The immense and growing volume of data generated in chip manufacturing is forcing chipmakers to rethink where to process and store that data.

For fabs and OSATs, this decision is not one to be taken lightly. The proprietary nature of yield, performance, and other data, and corporate policies to retain tight control of that data, have so far limited outsourcing to the cloud. But as the amount of data rises, along with demands by more engineers to access data in real time, the chip manufacturing and packaging sector is beginning to re-evaluate its rigid policies.

Several underlying changes could have a big impact on where some or all of that data ultimately resides:

  • Pricing. Regardless of whether on-premises or a cloud-solution hosted by a third party, the costs of managing immense quantities of data are equally immense.
  • Data sharing. There are big benefits to sharing data across the various places a device has been manufactured, as well as their behavior in the field. To reap that benefit data needs to be uploaded to a central place, and cloud companies have the most up-to-date infrastructure and lowest latency.
  • Security. While many companies believe that it’s better to physically control data on-site, the reality is that cloud facilities often have better security because that’s their core business.
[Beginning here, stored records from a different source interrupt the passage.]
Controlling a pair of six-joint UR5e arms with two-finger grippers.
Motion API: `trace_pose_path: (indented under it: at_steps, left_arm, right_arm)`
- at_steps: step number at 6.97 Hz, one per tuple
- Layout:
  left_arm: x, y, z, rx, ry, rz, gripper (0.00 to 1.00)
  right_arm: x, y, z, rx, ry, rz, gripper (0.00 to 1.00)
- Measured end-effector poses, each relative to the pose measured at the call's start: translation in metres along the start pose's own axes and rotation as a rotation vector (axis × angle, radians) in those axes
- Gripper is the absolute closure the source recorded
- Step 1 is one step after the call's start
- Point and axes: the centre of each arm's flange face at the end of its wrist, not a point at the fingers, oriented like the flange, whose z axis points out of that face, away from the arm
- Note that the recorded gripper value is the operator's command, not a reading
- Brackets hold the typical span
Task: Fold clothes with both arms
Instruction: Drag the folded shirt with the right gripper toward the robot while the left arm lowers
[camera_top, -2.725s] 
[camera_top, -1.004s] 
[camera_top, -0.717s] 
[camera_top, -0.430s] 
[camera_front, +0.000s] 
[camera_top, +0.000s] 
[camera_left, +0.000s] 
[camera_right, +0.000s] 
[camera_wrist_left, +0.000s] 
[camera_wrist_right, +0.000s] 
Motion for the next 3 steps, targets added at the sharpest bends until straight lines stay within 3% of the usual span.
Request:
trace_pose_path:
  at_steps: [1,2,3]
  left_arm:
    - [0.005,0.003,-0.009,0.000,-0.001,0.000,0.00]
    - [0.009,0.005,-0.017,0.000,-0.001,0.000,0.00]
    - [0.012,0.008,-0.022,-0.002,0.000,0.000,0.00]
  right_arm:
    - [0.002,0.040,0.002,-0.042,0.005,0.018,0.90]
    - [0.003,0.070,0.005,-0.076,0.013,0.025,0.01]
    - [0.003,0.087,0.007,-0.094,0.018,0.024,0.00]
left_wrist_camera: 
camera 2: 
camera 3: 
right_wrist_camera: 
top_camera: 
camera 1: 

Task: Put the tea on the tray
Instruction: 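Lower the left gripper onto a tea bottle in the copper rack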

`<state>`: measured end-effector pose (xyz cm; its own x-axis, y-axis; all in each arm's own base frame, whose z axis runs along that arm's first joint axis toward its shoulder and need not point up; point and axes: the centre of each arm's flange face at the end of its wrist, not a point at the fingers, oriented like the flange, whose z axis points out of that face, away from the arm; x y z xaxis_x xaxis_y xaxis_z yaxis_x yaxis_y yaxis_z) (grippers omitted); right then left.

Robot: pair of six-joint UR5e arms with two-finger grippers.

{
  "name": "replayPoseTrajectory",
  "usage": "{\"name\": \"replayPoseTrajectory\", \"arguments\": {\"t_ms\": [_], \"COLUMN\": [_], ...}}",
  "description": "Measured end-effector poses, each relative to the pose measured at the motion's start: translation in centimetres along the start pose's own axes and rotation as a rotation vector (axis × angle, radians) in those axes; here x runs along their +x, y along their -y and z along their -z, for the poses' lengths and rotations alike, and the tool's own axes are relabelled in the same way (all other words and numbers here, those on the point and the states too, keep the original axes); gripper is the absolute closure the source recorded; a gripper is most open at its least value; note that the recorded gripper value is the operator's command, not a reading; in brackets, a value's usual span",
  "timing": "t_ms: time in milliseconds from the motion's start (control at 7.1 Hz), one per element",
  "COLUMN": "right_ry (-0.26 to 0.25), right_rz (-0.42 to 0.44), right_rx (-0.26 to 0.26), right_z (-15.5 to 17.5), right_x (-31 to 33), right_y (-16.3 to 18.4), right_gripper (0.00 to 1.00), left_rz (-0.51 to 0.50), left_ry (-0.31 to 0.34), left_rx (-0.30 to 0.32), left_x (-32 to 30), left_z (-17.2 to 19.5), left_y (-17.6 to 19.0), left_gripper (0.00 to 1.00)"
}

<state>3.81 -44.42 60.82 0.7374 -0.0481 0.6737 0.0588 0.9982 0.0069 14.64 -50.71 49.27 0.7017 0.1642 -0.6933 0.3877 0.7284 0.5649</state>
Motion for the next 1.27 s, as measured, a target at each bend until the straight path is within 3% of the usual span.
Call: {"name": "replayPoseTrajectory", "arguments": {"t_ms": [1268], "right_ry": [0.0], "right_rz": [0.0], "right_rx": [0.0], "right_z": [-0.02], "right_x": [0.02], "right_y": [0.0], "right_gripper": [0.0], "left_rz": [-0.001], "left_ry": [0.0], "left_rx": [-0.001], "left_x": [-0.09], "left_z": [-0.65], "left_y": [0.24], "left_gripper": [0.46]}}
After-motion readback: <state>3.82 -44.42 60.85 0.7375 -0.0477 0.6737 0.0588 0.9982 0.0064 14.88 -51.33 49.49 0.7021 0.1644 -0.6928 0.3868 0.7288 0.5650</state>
“We have seen the evolution of data storage architectures, from unstructured file folders to SQL databases, to Oracle RACs, to Data Appliances, to on-premises Hadoop, to the Cloud,” said Rao Desineni, director of data analytics for manufacturing and operations at Intel. “Without getting into the details of each, suffice it to say that the semiconductor industry has been continuously piloting and adopting efficient data management solutions to drive more analytics for yield and quality, and to improve engineering productivity and cost.”

On-premise data computing warehouses have been the norm in the semiconductor industry. But the cloud provides scalability, flexibility, and IT support for semiconductor companies to manage surges in computing/data storage needs and to provide data management expertise.

Not everything will move there, of course. Support is growing for a hybrid model, in which huge amounts of data will be processed and stored in the cloud to generate the predictive models to be used locally at the manufacturing or test decision point.

“Semiconductor test data-management implementations need to use both on-premise and cloud environments, and to be able to actively manage data across them,” said Keith Schaub, vice president of technology and strategy at Advantest America. “Data and analytics leaders are dealing with vastly more complex data management landscapes that need to deal with data movement and access, as well as management and deployment environments. Much of the existing infrastructure is pre-DEX (Data Exchange) era, and as such needs to be upgraded and integrated into a coherent data management ecosystem.”

How much of that processing moves to the cloud, and how quickly, varies by company.

“We still see a lot of reluctance of semiconductor companies to go into the cloud solutions. It’s really smaller companies that opt to do so,” observed Dieter Rathei, CEO of DR Yield. “This is a recent development. The first time that a customer explicitly preferred a cloud solution was in 2017. Their small IT department did not want the responsibility for the data management. This remains a rare request, though.”

GlobalFoundries, meanwhile, has begun to consider alternatives. The amount of test data per wafer has grown from hundreds of megabytes per wafer to tens of gigabytes. “That’s leading us to go explore other technologies, instead of just our on-premise capabilities,” said David Partyka, software applications manager at GlobalFoundries. “To cope with the data volume, we’ve got to start looking at how do we leverage cloud technology.”

Writing on the wall
While any change to corporate data management policies would be a big step, the underlying driving forces have been building for some time. In fact, for the analysis of semiconductor manufacturing data, from fab through final test, the ability to connect data across different factory data sources has been steadily improving over the past decade.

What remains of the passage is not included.